* **About this task**
Below are entries. Reproduce exactly the lines between the line holding "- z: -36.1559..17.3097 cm" and the line holding "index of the", inclusive, and only those.

- - - - -

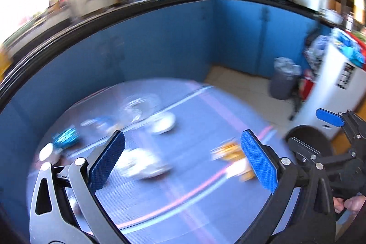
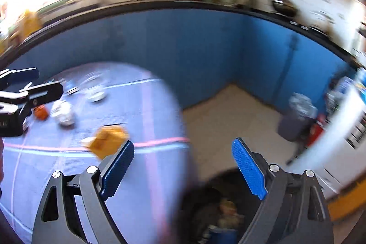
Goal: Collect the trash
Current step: 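Grasp the white pill strip with the left gripper while the right grasps the yellow wrapper, then carry the pill strip and yellow wrapper over the black bin with both grippers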
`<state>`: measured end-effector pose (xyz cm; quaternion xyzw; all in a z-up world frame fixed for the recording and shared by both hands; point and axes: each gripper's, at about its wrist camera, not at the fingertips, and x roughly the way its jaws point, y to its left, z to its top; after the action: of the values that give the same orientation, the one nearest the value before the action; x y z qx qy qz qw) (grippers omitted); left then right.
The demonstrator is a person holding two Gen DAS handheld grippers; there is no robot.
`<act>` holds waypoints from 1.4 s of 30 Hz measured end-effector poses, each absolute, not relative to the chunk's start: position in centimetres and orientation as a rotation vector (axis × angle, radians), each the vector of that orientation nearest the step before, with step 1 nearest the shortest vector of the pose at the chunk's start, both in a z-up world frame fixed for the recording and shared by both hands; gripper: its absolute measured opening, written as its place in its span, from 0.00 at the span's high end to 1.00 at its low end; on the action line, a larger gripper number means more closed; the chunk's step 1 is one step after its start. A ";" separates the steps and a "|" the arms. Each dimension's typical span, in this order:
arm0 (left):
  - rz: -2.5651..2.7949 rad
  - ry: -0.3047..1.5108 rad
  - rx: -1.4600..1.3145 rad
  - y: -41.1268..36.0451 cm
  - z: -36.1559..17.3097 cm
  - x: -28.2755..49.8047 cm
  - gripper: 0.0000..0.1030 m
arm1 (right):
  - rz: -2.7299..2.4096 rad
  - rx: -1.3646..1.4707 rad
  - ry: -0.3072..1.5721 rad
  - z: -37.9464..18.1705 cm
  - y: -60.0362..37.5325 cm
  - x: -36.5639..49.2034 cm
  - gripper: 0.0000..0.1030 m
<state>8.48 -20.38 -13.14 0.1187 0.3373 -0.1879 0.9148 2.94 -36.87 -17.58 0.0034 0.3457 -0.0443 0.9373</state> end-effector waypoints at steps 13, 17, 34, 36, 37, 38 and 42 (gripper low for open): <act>-0.131 0.784 0.125 -4.2 -16.8 9.1 0.03 | 0.046 -0.082 0.755 -18.7 -27.6 7.8 0.17; -0.134 0.812 0.089 -2.6 -18.2 9.5 0.03 | 0.032 -0.093 0.782 -19.1 -26.8 8.2 0.17; -0.155 0.903 0.066 -0.9 -21.8 11.0 0.52 | 0.027 -0.127 0.870 -20.7 -25.3 9.6 0.72; -0.167 0.900 0.041 -0.7 -21.5 10.9 0.61 | 0.034 -0.116 0.874 -20.6 -25.4 9.6 0.85; -0.168 0.898 0.031 -0.6 -21.4 11.0 0.63 | 0.034 -0.112 0.869 -20.5 -25.5 9.5 0.91; -0.173 0.894 0.021 -0.7 -21.2 11.0 0.65 | 0.038 -0.104 0.866 -20.3 -25.7 9.5 0.94; -0.186 0.861 0.030 -1.5 -19.9 10.6 0.74 | 0.054 -0.085 0.851 -19.6 -26.0 9.0 0.97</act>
<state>10.64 -1.53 -19.86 0.0146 0.4169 -0.0901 0.9044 8.98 -26.03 -19.60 -0.0413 0.4124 0.0261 0.9097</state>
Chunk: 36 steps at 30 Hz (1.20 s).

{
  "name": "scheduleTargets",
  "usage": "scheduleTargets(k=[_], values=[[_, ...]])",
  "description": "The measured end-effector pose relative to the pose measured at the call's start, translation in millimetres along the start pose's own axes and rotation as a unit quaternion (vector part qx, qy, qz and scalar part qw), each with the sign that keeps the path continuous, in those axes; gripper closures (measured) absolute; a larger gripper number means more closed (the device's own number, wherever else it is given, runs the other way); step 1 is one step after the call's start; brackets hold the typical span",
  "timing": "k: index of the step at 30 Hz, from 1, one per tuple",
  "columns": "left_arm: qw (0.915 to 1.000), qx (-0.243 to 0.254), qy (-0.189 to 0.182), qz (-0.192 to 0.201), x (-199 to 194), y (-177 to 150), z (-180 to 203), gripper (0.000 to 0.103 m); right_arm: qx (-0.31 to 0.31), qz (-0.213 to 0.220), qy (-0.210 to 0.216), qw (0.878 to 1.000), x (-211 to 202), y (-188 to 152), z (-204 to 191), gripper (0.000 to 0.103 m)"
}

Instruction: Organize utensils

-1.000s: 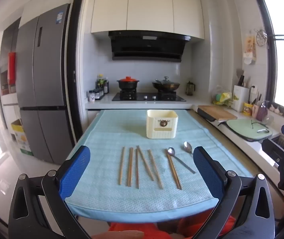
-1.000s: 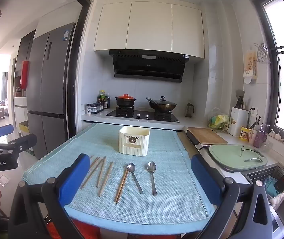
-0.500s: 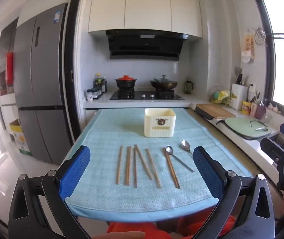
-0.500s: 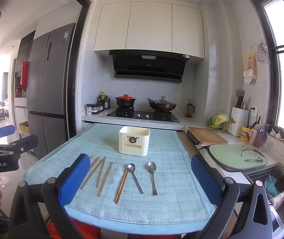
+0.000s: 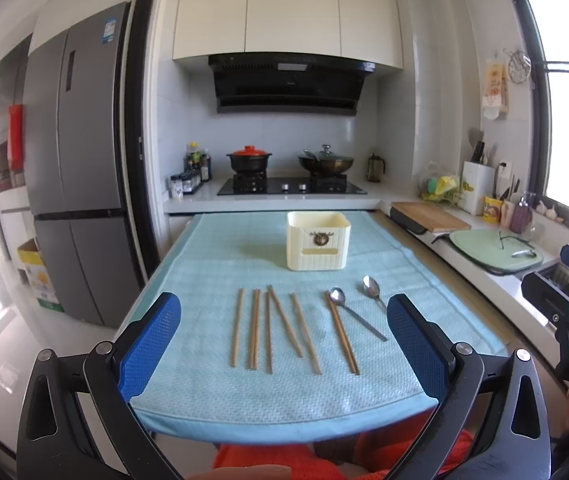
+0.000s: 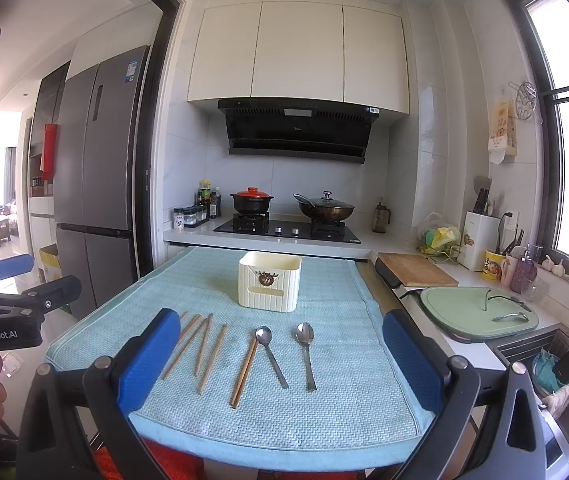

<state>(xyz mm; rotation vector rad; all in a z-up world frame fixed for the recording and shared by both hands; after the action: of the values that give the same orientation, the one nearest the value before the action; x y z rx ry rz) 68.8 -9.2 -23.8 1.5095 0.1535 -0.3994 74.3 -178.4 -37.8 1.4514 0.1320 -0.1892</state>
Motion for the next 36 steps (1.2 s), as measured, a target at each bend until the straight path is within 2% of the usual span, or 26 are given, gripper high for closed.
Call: scheduleTargets(k=[36], values=[[0.9998, 0.007, -0.003, -0.017, 11, -2, 5, 0.000, 0.006, -0.008, 0.005, 1.000, 8, -3, 1, 0.000]])
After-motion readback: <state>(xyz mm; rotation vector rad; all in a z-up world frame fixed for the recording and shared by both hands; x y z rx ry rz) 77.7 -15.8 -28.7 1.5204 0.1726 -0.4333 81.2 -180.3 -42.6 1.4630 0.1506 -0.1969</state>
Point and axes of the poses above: each gripper's, at about its wrist camera, not at the fingertips, and x roughly the way its jaws point, z to its right, y to its top, the point moved 7 cm from there along x, roughly the way its jaws point, and after that the axes turned 8 degrees about -y, right-handed, at the moved point
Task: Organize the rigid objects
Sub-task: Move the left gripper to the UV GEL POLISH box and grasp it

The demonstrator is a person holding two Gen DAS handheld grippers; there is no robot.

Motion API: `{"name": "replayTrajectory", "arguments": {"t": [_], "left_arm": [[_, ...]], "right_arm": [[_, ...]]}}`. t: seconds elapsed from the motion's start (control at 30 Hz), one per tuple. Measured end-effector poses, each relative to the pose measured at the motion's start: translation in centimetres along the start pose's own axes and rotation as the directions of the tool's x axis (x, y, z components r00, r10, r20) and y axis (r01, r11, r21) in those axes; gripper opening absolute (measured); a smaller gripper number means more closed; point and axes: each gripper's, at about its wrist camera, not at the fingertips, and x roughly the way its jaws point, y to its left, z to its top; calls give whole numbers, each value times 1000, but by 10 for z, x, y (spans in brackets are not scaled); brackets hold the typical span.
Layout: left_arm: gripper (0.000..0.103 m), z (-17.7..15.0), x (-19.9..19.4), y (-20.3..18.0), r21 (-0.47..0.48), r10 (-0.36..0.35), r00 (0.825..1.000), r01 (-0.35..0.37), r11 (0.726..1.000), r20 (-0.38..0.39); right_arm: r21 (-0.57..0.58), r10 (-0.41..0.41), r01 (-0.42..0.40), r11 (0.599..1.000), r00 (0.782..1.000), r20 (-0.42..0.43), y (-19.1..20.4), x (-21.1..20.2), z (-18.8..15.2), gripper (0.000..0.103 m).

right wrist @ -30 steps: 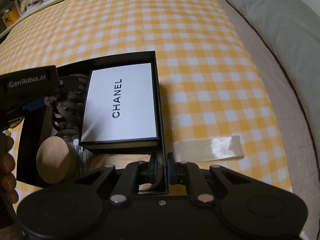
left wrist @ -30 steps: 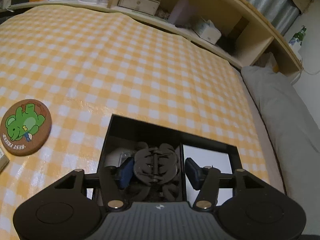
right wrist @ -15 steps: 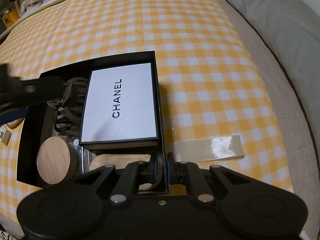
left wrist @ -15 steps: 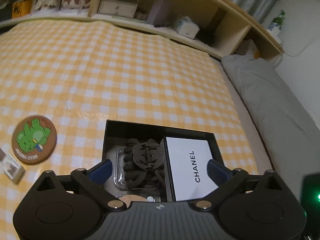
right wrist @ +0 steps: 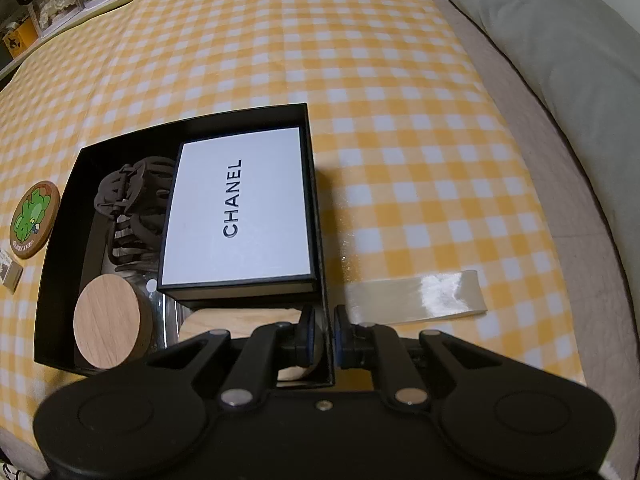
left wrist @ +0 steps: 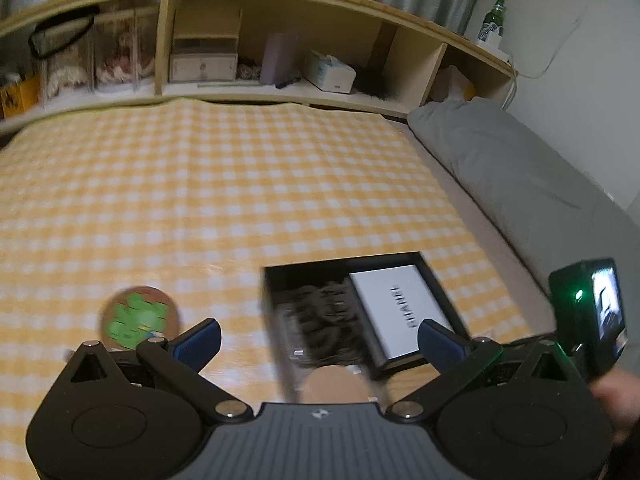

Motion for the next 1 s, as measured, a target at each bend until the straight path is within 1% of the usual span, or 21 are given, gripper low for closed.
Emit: {"name": "replayTrajectory", "arguments": {"t": [0.13,0.27,0.43,0.5,0.6,0.73,0.8,0.9,1.0], "left_arm": [[103,-2,-7,27,30,25,999,-26,999,24],[103,-1,-4,61,41,57,998,-59,997,36],[103,-2,9,100,133,100,995,-102,986,24],[103,-3,17,116,150,120,993,-119,981,7],[103,-7,33,137,154,158,986,-149,977,-46],[103,-15,52,156,178,222,967,-198,964,-127],[103,-19,58,163,179,250,956,-221,959,-155],[103,-24,64,170,181,241,953,-208,961,-183],[103,-27,66,175,198,217,958,-179,964,-187]], "right_arm": [[1,0,0,1000,1000,0,-1,0,-1,10],[0,-1,1,1000,1000,-1,-1,0,-2,10],[0,0,0,1000,1000,-2,0,1,0,10],[-2,-1,1,1000,1000,-3,0,1,0,10],[-2,-1,1,1000,1000,-3,0,0,0,10],[-3,-3,3,1000,1000,-6,1,1,0,10],[-3,-2,2,1000,1000,-7,1,1,0,10],[-4,-2,2,1000,1000,-7,1,1,0,10],[-5,-3,3,1000,1000,-8,1,2,-1,10]]}}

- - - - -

* **Written reply**
  - z: -36.1559..17.3097 cm
  - x: -28.2755..49.8047 cm
  - gripper: 0.0000..0.1030 m
arm1 (right):
  - rz: -2.7299..2.4096 rad
  - rx: -1.3646..1.4707 rad
  - ry: -0.3072..1.5721 rad
  - z: -37.9464..18.1705 cm
  - y: -60.0362..37.5325 cm
  - x: -36.5639..49.2034 cm
  - gripper: 0.0000..0.1030 m
<state>8.48 -20.38 -13.14 0.1187 0.3373 -0.1879 0.9148 2.94 -36.87 -17.58 0.0034 0.3457 -0.0443 0.9373</state> end-effector waypoints at steps 13, 17, 34, 36, 37, 38 and 42 (gripper low for open): <act>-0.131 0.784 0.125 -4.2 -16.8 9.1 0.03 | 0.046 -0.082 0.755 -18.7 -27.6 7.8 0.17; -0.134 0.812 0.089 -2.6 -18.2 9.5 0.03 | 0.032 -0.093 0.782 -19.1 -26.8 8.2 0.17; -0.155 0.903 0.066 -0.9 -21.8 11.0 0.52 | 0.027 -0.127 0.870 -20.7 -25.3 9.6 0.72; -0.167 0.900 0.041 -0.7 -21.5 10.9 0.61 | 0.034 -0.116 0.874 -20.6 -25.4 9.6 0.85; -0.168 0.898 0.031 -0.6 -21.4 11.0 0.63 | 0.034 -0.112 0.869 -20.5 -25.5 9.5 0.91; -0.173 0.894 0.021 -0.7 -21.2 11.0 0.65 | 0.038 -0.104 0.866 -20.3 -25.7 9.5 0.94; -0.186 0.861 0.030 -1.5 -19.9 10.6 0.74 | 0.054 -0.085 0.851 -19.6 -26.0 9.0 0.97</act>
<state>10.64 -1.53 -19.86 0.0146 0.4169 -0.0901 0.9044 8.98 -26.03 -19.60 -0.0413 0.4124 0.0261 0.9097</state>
Chunk: 36 steps at 30 Hz (1.20 s).

{
  "name": "scheduleTargets",
  "usage": "scheduleTargets(k=[_], values=[[_, ...]])",
  "description": "The measured end-effector pose relative to the pose measured at the call's start, translation in millimetres along the start pose's own axes and rotation as a unit quaternion (vector part qx, qy, qz and scalar part qw), each with the sign that keeps the path continuous, in those axes; gripper closures (measured) absolute; a larger gripper number means more closed (the device's own number, wherever else it is given, runs the other way); step 1 is one step after the call's start; brackets hold the typical span",
  "timing": "k: index of the step at 30 Hz, from 1, one per tuple",

Now the exercise is finished.